_HOW TO COMPLETE THIS TASK:_ Repeat the data exactly, leaving out any image.

_DATASET EXTRACT:_
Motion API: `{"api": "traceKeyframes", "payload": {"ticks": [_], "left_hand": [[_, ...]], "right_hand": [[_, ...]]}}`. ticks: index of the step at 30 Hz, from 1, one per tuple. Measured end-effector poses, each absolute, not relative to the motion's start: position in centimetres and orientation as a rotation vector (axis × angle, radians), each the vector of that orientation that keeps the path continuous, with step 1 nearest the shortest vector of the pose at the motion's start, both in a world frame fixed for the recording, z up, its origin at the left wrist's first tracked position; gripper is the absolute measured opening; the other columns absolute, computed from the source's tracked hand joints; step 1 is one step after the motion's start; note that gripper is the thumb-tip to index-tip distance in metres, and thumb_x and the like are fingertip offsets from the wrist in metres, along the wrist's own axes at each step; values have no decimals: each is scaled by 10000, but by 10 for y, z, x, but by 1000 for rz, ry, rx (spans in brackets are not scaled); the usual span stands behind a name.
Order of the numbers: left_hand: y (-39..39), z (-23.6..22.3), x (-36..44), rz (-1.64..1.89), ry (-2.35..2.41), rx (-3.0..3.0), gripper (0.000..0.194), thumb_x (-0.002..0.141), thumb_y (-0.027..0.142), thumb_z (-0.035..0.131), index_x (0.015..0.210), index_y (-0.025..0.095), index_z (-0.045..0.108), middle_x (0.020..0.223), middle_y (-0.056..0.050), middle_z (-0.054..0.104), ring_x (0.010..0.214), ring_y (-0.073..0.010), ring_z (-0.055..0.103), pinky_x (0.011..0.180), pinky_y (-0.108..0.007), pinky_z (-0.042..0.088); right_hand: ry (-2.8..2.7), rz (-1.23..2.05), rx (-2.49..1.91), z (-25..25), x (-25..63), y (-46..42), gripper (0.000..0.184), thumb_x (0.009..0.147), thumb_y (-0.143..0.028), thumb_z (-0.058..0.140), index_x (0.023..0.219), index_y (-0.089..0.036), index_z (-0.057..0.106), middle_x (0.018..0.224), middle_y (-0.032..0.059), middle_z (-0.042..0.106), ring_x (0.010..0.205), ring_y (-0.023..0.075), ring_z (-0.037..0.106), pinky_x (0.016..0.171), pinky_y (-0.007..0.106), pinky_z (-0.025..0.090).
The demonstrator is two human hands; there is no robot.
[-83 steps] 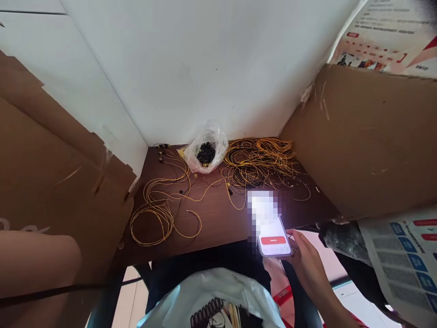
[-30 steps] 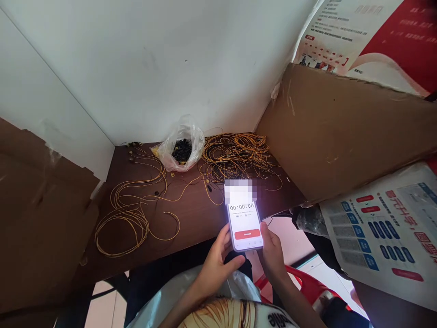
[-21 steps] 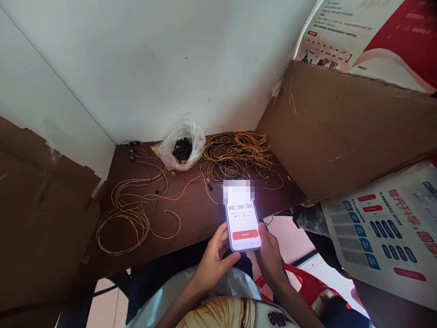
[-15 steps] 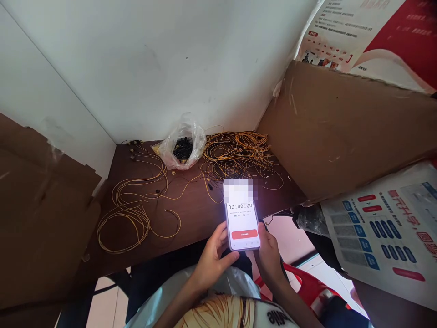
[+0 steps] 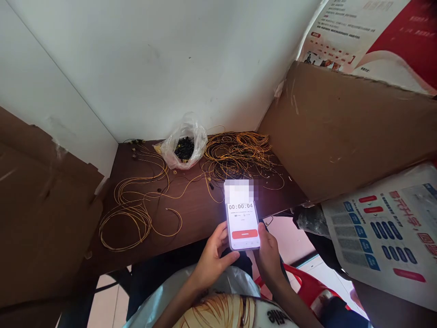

_WRITTEN ANSWER:_
Motion API: `{"api": "traceKeyframes", "payload": {"ticks": [_], "left_hand": [[_, ...]], "right_hand": [[_, ...]]}}`. ticks: index of the step at 30 Hz, from 1, one per tuple. Measured end-effector poses, each absolute, not relative to the motion's start: position in centimetres and orientation as a rotation vector (axis × angle, radians), each the vector of that orientation that keeps the path continuous, with step 1 nearest the shortest vector of the pose at the motion's start, both in a world frame fixed for the recording, z up, its origin at the left wrist's first tracked position; gripper is the absolute measured opening; the other columns absolute, computed from the source's tracked hand joints; step 1 is one step after the motion's start; note that gripper is the thumb-tip to index-tip distance in metres, and thumb_x and the like are fingertip offsets from the wrist in metres, along the wrist's own axes at each step; values have no decimals: each is scaled by 10000, but by 10 for y, z, x, but by 1000 for rz, ry, rx (spans in brackets are not scaled); the usual span stands behind a name.
Order of the numbers: left_hand: y (-39..39), z (-23.6..22.3), x (-36..44), rz (-1.64..1.89), ry (-2.35..2.41), rx (-3.0..3.0), gripper (0.000..0.194), thumb_x (-0.002..0.141), thumb_y (-0.027..0.142), thumb_z (-0.035..0.131), index_x (0.015..0.210), index_y (-0.025..0.095), index_z (-0.045..0.108), middle_x (0.020..0.223), middle_y (-0.056..0.050), middle_z (-0.054..0.104), ring_x (0.010..0.214), ring_y (-0.073..0.010), ring_z (-0.055..0.103), pinky_x (0.011..0.180), pinky_y (-0.108..0.007), pinky_z (-0.042..0.088); right_hand: ry (-2.8..2.7), rz (-1.23..2.05), rx (-2.49..1.91), z (-25..25), x (-25..63), y (-46..42), gripper (0.000..0.184), thumb_x (0.009..0.147), thumb_y (-0.143..0.028), thumb_z (-0.058..0.140), index_x (0.023..0.219), index_y (-0.089..0.036), index_z (-0.057..0.106), middle_x (0.018..0.224), middle_y (-0.032..0.059), middle_z (-0.042..0.106), ring_x (0.010..0.205), ring_y (-0.023..0.075), ring_z (-0.037..0.106), pinky_x (0.016..0.171), pinky_y (-0.007..0.106), pinky_z (-0.025..0.090).
The demonstrator is two human hands; there is no robot.
[-83 steps] 
[-30 steps] 
[-21 steps] 
[-15 steps] 
[+0 steps] 

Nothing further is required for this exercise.